Die Germanen unterteilten das reale und doch zugleich etwas Irrationales enthaltene Jahr von 365 Tagen nach dem Mondrhythmus. Das sogenannte Sonnenjahr umfasste 12 Mondzyklen und 11 bzw. 12 weitere Tage. Die über die 12 Mondzyklen hinausgehenden Tage blieben für den rational erfassenden, menschlichen Verstand im Dunkeln. Man bezeichnete sie als „Raunächte“. Bei allen Abweichungen vom Rationalen war man sich dennoch einer ewig bestehenden Einheit, Ganzheit und Vollkommenheit gewiss, die auch das vermeintlich Irrationale umfassen muss. Jene Vollkommenheit war das höchste Licht und entsprach gleichnishaft der Sonne. Die Setzung war eine bewusste, obwohl das Postulat in einem gewissen Maße der eigenen Vernunft widersprach, denn es forderte, dass an diesen Tagen „dazwischen“ die Sonne stillstand. In diesem paradoxen Akt wurde der Verstand in das ewige Ganze, das sowohl Rationales und als auch Irrationales umfasst, eingebunden. Der Blick zurück lässt manchen vielleicht diese Leistung als primitiv erscheinen. In Wirklichkeit aber verbirgt sich in ihr die Weisheit, die wir in den Worten Sokrates gern hören und akzeptieren und die da lautet: „Ich weiß, dass ich nicht weiß“.
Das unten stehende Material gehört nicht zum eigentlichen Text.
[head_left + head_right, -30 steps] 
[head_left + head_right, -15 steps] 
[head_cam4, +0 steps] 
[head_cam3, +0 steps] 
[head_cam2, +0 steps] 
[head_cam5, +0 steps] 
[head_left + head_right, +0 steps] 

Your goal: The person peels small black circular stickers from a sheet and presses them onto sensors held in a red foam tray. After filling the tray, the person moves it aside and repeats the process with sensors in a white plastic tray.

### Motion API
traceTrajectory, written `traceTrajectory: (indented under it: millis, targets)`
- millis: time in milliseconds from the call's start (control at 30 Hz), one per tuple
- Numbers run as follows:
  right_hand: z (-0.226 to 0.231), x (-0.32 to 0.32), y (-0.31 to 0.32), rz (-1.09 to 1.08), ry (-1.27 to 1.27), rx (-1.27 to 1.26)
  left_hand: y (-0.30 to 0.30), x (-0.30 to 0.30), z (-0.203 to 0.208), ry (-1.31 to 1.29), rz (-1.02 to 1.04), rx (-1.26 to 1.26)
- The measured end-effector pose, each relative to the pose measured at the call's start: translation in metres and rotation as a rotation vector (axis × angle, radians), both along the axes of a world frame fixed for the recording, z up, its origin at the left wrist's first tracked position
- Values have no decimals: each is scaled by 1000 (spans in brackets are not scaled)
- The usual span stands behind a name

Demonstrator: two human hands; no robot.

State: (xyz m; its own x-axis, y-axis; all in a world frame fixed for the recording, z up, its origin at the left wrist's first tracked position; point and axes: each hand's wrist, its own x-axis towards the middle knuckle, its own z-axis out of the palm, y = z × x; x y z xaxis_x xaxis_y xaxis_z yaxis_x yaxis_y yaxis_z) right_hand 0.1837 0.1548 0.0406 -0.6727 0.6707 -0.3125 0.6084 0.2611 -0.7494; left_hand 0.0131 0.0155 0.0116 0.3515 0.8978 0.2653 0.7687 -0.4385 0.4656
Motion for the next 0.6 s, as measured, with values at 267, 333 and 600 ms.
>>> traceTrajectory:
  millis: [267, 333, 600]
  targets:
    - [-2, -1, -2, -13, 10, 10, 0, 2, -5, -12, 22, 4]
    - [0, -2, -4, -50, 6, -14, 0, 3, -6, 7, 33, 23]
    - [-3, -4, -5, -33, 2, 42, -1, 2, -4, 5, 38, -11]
Die Germanen drückten über ihren Kalender ihre Einsicht im Sinne ihrer Sicht auf das Ganze aus. Sie erfassten darin den „übermächtigen Rest“ des Nichtwissens, dem wir Menschen immer ausgesetzt sind und den wir als Ordnung begreifen wollen, weil wir wissen, dass die Ordnung uns hervorgebracht hat. Wir suchen die Ordnung, die wir als ein Festes begreifen wollen, auf verändernde Weise im Jahreslauf zu erfassen. In Wirklichkeit aber bringt sie immer wieder einen „Rest“ mit sich. Das zeigen uns, wie schon die Kalenderordnung der Germanen, alle Kalenderordnungen.

Hinweis: Beachte die Aufsätze

Das Zwischen“ … den Dimensionen, den Jahren und den Kalederordnungen 

und Zwei Kalenderordnungen.

Fußnoten

¹ 365 1/4 Tage sind zugleich 12 2/5 Mondmonate zu 29,5 Tagen.

² Das erste Wort der biblischen Genesis ist „Im-Anfang“. Es beginnt mit einer Zwei (Polarität), denn der erste Buchstabe ist das Beth, der zweite Buchstabe des Alphabets mit der Bedeutung von „in“. Doch das Substantiv ist der Begriff des „Anfangs“ (Reschit), in dessen Symbolik die Verbindung der Pole zur Triade beschlossen ist.

³ „Silvester“ enthält die lateinische Wortwurzel „silva“, was „Wald“ bedeutet. Danach versteht der sich als „Sylvester“ bezeichnete Papst als ein „Waldmensch“, ein Mensch, der im oft undurchsichtigen Dunkel des Waldes lebt und sich dennoch gut zu orientieren vermag.